Despite the significant findings, the study has some limitations. It focused solely on two types of brain endothelial cells and did not account for the interactions between endothelial cells and other brain cell types, such as neurons or astrocytes, which play important roles in brain health and disease. Furthermore, the study examined the effects of acute exposure to smoke extract over 24 hours.
“Given that many communities experiencing wildfires are exposed to wildfire smoke and poor air quality for extended periods, future studies should explore the long-term, chronic effects of repeated or prolonged exposure to wildfire smoke,” You and Buchholz said.
The researchers also noted that the composition of wildfire smoke varies depending on factors such as the type of biomass burned and the combustion conditions. For example, smoldering fires produce more fine particulate matter and toxic compounds than flaming fires.
“Smoke travels long distances and changes chemically as it ages,” the researchers noted. “The composition of smoke in exposures to firefighters is not the same as to the general population downwind.”
This variability underscores the importance of assessing the neurotoxicity of different types of biomass beyond smoldering eucalyptus to determine which might pose greater risks to brain health.
The ultimate aim of this line of research is, as the researchers put it, “to understand the impact of wildfire smoke on the brain, with a focus on identifying the potential route of entrance for wildfire smoke particles into the brain, which has been unclear to the scientific community.”
“Smoke consists of particles ranging from ultrafine sizes (less than 0.1 micrometers or 100 nanometers) to relatively large condensed agglomerations greater than 10 micrometers, along with thousands of chemical combustion products that tend to condense onto particles as the smoke cools,” You and Buchholz explained. “The smallest particles can be inhaled deep into the lungs and deposited there.

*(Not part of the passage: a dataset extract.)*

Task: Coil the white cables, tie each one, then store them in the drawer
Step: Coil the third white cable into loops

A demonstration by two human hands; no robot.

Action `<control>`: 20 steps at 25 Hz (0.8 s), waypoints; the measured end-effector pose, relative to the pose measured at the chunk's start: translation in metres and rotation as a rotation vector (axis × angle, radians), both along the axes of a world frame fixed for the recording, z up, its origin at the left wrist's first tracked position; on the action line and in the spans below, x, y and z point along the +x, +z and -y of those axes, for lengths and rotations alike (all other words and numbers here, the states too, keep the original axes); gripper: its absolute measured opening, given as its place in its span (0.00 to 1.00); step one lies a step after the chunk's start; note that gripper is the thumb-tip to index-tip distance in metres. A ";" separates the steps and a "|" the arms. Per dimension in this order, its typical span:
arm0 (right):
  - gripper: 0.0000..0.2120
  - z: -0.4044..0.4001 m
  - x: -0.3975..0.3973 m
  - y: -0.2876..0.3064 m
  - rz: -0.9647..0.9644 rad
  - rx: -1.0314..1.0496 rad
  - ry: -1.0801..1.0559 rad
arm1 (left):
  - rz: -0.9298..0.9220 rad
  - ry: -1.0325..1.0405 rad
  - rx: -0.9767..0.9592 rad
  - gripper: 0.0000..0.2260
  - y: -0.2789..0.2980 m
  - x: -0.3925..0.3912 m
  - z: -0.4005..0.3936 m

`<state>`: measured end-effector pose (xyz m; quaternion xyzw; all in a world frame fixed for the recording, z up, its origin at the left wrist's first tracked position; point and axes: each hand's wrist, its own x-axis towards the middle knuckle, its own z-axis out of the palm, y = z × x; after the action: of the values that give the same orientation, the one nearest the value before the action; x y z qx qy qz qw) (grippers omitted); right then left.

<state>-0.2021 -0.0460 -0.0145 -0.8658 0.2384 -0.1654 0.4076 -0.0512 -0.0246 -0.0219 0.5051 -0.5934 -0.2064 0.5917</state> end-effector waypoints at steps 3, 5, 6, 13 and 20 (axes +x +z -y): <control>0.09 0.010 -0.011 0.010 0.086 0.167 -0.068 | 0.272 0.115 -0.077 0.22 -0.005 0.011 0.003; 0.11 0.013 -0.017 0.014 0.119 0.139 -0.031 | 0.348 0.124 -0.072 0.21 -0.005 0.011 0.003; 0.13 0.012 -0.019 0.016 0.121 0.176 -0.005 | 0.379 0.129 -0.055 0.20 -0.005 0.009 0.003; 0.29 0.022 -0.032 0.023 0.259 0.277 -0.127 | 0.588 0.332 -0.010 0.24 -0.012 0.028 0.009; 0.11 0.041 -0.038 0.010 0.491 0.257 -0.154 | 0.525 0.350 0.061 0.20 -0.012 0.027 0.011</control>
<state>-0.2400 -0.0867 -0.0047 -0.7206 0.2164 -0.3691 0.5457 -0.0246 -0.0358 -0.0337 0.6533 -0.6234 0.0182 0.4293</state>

This study examined the response of brain endothelial cells to combustion products delivered through the bloodstream. Evidence in the literature suggests that small particles can also be deposited in nasal tissues and transported to the olfactory bulb in the brain. It is likely that smoke particles and condensates can reach the brain through both routes.”
The study, “Eucalyptus Wood Smoke Extract Elicits a Dose-Dependent Effect in Brain Endothelial Cells,” was authored by Dorothy J. You, Bria M. Gorman, Noah Goshi, Nicholas R. Hum, Aimy Sebastian, Yong Ho Kim, Heather A. Enright, and Bruce A. Buchholz.